Some authors recommend the use of intravenous immunoglobulin in cases where the fetus has systolic cardiac dysfunction and/or signs of endocardial fibroelastosis and/or myocarditis, but its efficacy has not been proven. Other authors recommend immunoglobulin at a dose of 1 g/kg, Max. 70 gram dose, every 3–4 weeks in the presence of endocardial fibroelastosis or incomplete AVB [6]. Hydroxychloroquine is not a reversal agent for antibody-mediated atrioventricular block; however, it may reduce the recurrence rate in future pregnancies by > 50 % [6].

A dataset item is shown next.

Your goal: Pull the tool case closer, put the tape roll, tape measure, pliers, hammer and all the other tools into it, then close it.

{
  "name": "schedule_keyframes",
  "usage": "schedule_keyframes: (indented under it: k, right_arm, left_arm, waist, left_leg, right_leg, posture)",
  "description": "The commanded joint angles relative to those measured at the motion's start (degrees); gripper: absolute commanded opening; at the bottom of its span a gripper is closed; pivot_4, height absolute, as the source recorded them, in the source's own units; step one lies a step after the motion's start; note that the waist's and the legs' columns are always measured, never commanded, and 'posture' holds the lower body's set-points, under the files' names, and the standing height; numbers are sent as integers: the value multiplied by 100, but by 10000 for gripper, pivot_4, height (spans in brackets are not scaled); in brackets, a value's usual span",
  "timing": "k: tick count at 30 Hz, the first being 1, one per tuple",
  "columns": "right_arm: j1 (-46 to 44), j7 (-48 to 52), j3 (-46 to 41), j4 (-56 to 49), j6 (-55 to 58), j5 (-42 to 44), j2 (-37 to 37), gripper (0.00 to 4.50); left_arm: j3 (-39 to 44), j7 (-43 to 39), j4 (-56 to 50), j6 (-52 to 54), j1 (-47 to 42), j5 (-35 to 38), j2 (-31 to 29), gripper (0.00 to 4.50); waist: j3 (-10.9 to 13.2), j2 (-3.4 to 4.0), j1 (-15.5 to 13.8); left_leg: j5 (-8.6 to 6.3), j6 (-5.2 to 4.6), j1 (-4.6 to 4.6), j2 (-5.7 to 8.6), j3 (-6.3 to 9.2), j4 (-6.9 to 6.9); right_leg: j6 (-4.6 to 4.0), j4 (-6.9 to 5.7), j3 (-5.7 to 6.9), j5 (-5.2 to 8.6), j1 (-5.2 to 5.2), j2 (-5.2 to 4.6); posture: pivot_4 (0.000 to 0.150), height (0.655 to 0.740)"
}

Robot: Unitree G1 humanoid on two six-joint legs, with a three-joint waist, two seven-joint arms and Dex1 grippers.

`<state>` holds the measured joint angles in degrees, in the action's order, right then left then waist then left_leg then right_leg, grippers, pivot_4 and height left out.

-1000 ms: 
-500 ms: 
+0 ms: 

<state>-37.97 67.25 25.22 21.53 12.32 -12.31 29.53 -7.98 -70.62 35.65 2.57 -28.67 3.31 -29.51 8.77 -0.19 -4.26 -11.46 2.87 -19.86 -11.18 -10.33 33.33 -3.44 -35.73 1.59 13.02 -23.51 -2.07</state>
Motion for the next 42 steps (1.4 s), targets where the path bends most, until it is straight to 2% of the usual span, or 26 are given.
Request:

In those hydropic and immature fetuses with a very low ventricular rate, intrauterine pacemaker implantation can be considered, which still has technical limitations and is still under experimental study [10].

Conclusion

Treatment with intravenous terbutaline with the pregnant woman hospitalized and fetal ventricular rate is < 50 bpm offers greater safety in terms of controlling any side effects and better control of the heart rate and vitality of the fetus. Furthermore, even if it is transient, the increase in heart rate for the fetus is very important, with a gain of sometimes another week of gestation and consequently an increase in fetal weight, and finally definitive implantation of the pacemaker is not recommended in very low birth weight premature newborns.